Eğer Paris’te üç PKK’li kadının öldürülmesi Öcalan ve hükümet arasında başlayan yeni görüşmelere bir cevapsa, bu cevabı hazırlayanların dört şehirde gerçekleşen cenaze merasimlerinin de, barış sürecine bir cevap gibi gerçekleşmesi için aynı ölçüde pervasız ve sorumsuz davranmaları beklenebilir.
Bu çevreler, Başbakan’ın barış süreci olarak tanımladığı yeni sürece ‘entegre strateji’ diyorlar. ‘Hükümet adım adım tasfiyeyi gerçekleştiriyor, Paris katliamı Yeşil Ergenekon’un işidir’ diyorlar.
Kürt siyasetini yakından tanıyanlar açlık grevlerinde olduğu gibi, bu hassas ve kritik durumlarda, gözlerin bir anda Öcalan’a dikildiğini bilirler.

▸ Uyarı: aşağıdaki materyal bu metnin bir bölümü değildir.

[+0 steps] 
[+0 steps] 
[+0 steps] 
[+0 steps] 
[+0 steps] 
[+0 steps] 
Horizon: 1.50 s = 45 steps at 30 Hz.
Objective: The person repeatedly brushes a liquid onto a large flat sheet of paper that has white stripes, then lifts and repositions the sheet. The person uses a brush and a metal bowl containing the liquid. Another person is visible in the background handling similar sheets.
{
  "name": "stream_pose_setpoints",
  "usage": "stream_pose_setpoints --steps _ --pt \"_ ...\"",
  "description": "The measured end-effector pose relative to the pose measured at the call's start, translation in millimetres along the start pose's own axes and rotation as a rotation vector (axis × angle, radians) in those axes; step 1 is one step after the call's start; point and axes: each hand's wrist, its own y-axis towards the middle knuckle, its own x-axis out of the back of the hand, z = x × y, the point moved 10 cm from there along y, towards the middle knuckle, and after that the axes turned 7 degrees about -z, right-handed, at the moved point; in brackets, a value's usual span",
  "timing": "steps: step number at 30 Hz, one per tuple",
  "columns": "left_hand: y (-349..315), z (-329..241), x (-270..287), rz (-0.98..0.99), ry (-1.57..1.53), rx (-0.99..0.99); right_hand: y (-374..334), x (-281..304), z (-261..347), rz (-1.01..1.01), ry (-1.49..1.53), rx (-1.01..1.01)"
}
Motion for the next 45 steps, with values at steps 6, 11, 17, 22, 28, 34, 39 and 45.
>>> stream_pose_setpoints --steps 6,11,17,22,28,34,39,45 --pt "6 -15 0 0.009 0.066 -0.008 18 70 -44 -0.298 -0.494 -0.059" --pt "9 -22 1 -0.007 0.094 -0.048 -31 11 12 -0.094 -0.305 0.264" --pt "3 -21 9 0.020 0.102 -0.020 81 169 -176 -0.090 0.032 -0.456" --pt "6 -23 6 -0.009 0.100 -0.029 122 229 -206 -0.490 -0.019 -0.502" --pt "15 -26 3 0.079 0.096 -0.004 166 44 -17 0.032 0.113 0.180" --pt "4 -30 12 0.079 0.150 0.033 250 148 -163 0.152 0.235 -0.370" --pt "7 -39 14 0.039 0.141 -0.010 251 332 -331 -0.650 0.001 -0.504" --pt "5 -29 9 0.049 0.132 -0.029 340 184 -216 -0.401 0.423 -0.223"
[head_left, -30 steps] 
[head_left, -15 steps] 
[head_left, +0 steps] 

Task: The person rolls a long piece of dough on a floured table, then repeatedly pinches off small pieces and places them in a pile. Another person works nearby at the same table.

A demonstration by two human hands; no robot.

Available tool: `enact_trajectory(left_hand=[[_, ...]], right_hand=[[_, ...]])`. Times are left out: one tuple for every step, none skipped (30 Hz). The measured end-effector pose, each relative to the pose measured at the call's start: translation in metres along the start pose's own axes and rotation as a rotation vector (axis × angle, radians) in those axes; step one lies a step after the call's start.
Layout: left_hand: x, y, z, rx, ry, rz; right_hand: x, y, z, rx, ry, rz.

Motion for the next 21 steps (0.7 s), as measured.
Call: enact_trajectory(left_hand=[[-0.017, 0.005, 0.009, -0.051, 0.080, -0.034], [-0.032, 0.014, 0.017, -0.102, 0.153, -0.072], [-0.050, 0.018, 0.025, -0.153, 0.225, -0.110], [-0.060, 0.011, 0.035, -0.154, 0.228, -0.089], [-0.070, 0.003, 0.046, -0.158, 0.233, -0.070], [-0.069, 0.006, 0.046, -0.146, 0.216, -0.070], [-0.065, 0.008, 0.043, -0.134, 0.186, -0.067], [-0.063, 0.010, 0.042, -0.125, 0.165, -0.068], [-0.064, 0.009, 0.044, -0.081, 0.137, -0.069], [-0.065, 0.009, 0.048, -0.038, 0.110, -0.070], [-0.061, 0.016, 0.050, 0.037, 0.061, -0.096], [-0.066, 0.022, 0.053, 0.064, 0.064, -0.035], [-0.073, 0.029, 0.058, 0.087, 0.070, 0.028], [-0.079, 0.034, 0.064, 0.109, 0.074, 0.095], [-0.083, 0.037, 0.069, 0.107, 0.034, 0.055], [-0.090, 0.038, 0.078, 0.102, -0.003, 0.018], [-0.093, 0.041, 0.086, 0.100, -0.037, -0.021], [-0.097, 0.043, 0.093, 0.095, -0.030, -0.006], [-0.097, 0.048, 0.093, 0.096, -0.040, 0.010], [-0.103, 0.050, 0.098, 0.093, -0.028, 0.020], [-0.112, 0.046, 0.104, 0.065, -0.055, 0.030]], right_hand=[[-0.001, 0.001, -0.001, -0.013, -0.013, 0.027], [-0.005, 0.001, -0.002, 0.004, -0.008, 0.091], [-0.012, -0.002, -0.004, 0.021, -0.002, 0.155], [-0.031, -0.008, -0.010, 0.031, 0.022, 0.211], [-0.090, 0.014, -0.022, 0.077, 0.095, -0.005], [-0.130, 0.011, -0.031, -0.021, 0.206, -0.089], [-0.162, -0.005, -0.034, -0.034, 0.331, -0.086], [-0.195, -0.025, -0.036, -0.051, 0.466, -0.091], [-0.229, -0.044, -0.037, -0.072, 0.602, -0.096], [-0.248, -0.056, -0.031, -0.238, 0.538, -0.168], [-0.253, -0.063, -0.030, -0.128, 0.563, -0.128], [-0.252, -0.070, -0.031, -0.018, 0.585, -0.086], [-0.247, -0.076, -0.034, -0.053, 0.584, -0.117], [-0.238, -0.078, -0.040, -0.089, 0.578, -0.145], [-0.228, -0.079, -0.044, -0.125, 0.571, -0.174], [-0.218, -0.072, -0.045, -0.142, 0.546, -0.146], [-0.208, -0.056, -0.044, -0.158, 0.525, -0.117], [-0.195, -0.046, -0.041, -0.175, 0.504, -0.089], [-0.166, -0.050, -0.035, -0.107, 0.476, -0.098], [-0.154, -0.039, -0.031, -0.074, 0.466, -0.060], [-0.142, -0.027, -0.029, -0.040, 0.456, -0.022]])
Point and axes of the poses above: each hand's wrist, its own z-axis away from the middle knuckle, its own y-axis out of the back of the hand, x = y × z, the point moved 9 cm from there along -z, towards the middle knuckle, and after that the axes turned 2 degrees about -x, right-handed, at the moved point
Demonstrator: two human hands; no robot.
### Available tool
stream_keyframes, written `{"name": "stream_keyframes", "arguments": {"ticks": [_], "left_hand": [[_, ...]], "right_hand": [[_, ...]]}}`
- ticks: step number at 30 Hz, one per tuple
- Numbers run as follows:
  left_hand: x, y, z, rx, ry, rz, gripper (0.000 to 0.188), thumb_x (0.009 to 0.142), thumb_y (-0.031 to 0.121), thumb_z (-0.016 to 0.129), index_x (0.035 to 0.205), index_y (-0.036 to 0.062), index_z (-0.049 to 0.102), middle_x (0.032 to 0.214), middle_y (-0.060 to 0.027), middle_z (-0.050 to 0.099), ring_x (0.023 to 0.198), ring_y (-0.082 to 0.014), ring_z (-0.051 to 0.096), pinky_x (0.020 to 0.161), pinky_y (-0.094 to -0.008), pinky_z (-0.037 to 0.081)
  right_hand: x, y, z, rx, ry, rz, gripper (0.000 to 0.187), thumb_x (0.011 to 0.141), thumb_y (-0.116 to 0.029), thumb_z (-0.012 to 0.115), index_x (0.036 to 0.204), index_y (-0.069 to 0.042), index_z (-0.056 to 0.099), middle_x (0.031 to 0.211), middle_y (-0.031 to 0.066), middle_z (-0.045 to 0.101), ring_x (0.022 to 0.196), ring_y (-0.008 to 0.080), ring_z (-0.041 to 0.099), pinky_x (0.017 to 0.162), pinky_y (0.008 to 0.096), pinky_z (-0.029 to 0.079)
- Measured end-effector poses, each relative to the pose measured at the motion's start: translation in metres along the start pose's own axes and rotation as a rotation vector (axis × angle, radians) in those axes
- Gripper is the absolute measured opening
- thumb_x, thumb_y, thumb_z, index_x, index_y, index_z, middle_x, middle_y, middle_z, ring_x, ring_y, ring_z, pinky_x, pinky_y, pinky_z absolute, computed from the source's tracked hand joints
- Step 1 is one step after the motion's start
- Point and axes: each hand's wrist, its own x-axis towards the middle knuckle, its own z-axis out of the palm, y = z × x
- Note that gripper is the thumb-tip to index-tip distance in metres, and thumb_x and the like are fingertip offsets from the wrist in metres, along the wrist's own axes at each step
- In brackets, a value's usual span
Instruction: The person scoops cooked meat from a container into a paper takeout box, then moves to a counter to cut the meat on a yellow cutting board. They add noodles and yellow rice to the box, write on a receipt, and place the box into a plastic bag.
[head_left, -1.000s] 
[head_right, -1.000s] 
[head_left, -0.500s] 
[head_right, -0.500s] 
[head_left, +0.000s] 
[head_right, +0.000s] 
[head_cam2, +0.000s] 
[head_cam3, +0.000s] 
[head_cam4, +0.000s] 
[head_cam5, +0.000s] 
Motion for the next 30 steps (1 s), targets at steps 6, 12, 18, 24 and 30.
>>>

Öcalan Ahmet Türk’e kaybedecek bir dakikanın bile olmadığını söylemişti. Böyle düşünen Öcalan’ın, cenaze törenleri için daha açık bir mesaj vermesi beklenirdi. Oysa Öcalan, kendisiyle görüşen kardeşi Mehmet Öcalan aracılığıyla sadece, başsağlığı ve üzüntü ifade eden bir mesaj iletti. Belki de mesaj daha önemli ifadeler içeriyordu ve bu kısmın açıklanmasına gerek görülmedi. Öyle olduğunu ve Öcalan’ın BDP ve PKK’yi cenaze törenleri konusunda uyardığını umalım.
Türkiye, bu süreçte gerçek gündeminden uzaklaşıp, yeni, Habur vakalarıyla uğraşmamalıdır.
Cenaze merasimleri barış sürecini güçlendirmelidir.